Dengan bunga snowdrop di tanganku ini, aku masih tetap berharap sebagai seorang yang telah putus asa, setidaknya biarkan aku meraih kembali hal yang dapat kusyukuri atas hidup ini.
Sinar mentari menembus celah tirai kamarku, seakan menggelitik indra penglihatanku agar segera terbuka. Alarm mulai ikut mengganggu tidurku yang tentu saja membuatku mau tak mau harus bangkit dari pembaringanku.
Aku menengok kalender yang tepat berada di samping tempat tidurku, tanda merah melingkar menandai hari ini.
“Ah, hari ini telah tiba,” pikirku.
Aku segera bersiap untuk hari yang besar, ini adalah hari yang selalu terasa spesial bagiku. Memakai setelan kasual dan menata rambutku serapi mungkin. Ini adalah hari yang besar, maka aku harus tampil spesial bukan?
Segera menyantap sarapan ala kadarnya, lalu menjalankan ritualku setiap pagi; menatap foto ‘itu’ dan mengecupnya.
“Selamat pagi sayang,” ucapku.
Aku tau, mungkin aku akan terlihat gila karena berbicara dengan sebuah potret. Tapi, kurasa hal-hal kecil seperti ini yang tetap mempertahankan kewarasanku. Hal-hal sederhana yang membuatku berpikir bahwa aku tidaklah sendirian.
Tidak ingin terlarut dengan suasana yang entah sejak kapan berubah menjadi kelam, aku segera menyambar kunci mobilku dan memilih untuk segera meninggalkan rumah.
Kegiatan pertama yang harus kulakukan hari ini adalah membeli sebuket bunga snowdrop yang beberapa tahun ini menjadi bunga favoritku.
Bunga snowdrop yang memiliki makna pengharapan, murni serta ketulusan seakan membawa harapan baru bagiku setiap hari ini datang.
Aku menghentikan laju mobilku di pinggir toko bunga, terdiam sejenak sebelum akhirnya memutuskan untuk masuk ke dalamnya.
“Pagi pak Jaka,” sapaku ketika indra mataku melihat sosok pria paruh baya yang sibuk menyusun bunga dengan apik.
“Wah, pagi neng Ara. Satu buket snowdrop kan?” tebak Pak Jaka.
Seakan sudah hafal betul, Pak Jaka segera bergegas melayani diriku dan meninggalkan pekerjaan yang sedari tadi menyita perhatiannya.
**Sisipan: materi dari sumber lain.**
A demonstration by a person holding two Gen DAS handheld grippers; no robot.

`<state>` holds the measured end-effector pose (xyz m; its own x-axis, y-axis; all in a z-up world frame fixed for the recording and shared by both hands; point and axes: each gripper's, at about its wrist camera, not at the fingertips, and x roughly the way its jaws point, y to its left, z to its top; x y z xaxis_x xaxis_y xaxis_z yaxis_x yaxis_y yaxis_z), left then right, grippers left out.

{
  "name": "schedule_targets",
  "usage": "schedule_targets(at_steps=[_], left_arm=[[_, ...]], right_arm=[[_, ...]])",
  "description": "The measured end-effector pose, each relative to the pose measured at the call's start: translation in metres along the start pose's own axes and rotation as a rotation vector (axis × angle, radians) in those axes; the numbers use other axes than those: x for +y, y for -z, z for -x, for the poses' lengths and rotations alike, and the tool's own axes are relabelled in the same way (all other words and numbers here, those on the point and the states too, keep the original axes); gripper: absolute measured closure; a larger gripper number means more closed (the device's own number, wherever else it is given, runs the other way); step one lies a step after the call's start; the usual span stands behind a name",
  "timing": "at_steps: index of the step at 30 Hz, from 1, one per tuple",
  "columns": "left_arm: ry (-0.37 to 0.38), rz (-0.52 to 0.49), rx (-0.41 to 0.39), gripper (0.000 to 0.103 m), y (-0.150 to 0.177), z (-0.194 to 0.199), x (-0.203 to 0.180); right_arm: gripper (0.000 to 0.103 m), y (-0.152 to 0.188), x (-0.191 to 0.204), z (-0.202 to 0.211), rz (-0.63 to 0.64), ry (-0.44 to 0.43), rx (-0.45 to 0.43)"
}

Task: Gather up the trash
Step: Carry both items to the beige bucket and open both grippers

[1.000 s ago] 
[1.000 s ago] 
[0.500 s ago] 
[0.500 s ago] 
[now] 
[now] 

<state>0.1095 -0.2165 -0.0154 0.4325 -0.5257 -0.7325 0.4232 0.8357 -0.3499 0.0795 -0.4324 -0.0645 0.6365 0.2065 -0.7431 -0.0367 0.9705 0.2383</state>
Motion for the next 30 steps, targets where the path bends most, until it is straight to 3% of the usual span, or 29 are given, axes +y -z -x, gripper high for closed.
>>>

“Iya pak, sudah hafal betul bapak ini,” Selorohku sembari tanpa mengalihkan pandanganku dari pria itu.
Pak Jaka terkekeh pelan menanggapi ucapanku, dengan gestur khas miliknya ia menjawab,
“Tentu saja neng, sudah tiga tahun neng Ara rutin membeli buket snowdrop, setiap tanggal 26 Januari,” tatapannya lembut, guratan senyum jelas tercetak di wajahnya.
“Dia pasti senang ya neng,” ucap Pak Jaka.
Satu kalimat yang terlontar itu membawa hantaman keras di sudut relung hatiku. Aku membalas ucapannya dengan senyuman yang aku sendiri tidak yakin apakah senyumku ini terlihat ‘baik-baik saja’.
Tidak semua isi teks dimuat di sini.